§ **What you will do**:
The lines from the one containing "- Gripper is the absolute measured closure" through the last line below, both ends included, must be reproduced exactly, with no pictures.

══ Information supplied

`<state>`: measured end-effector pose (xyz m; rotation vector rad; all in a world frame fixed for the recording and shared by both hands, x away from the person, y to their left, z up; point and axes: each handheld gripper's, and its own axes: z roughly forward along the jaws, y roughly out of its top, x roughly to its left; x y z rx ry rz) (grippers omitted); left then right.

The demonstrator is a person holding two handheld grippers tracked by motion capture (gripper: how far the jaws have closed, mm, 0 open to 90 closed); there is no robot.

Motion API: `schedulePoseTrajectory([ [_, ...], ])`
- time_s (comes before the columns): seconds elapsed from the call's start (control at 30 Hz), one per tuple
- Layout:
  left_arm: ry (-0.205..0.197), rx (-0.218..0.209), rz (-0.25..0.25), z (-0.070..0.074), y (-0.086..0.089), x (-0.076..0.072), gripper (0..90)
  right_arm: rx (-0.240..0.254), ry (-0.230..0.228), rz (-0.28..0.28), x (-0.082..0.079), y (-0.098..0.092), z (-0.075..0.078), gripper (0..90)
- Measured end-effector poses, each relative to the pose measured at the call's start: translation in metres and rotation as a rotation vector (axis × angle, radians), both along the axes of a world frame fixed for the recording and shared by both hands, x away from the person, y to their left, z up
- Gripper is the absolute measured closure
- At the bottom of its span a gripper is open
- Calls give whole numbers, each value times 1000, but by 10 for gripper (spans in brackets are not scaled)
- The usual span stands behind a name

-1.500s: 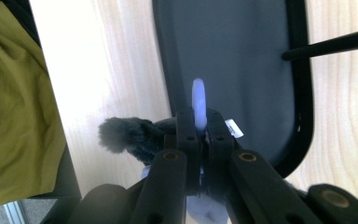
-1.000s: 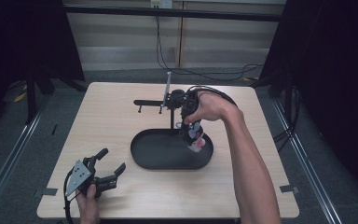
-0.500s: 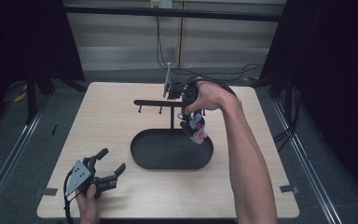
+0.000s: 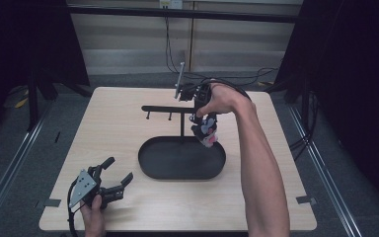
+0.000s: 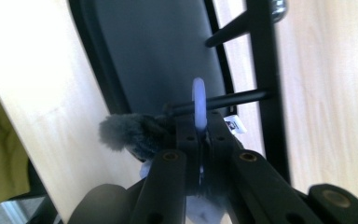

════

§ **Solution to the problem**:
- Gripper is the absolute measured closure
- At the bottom of its span a gripper is open
- Calls give whole numbers, each value times 1000, but by 10 for gripper (spans in brackets are not scaled)
- The usual span stands behind a name

-1.500s: 
-1.000s: 
-0.500s: 
+0.000s: 
+0.000s: 

This output is complete as it stands.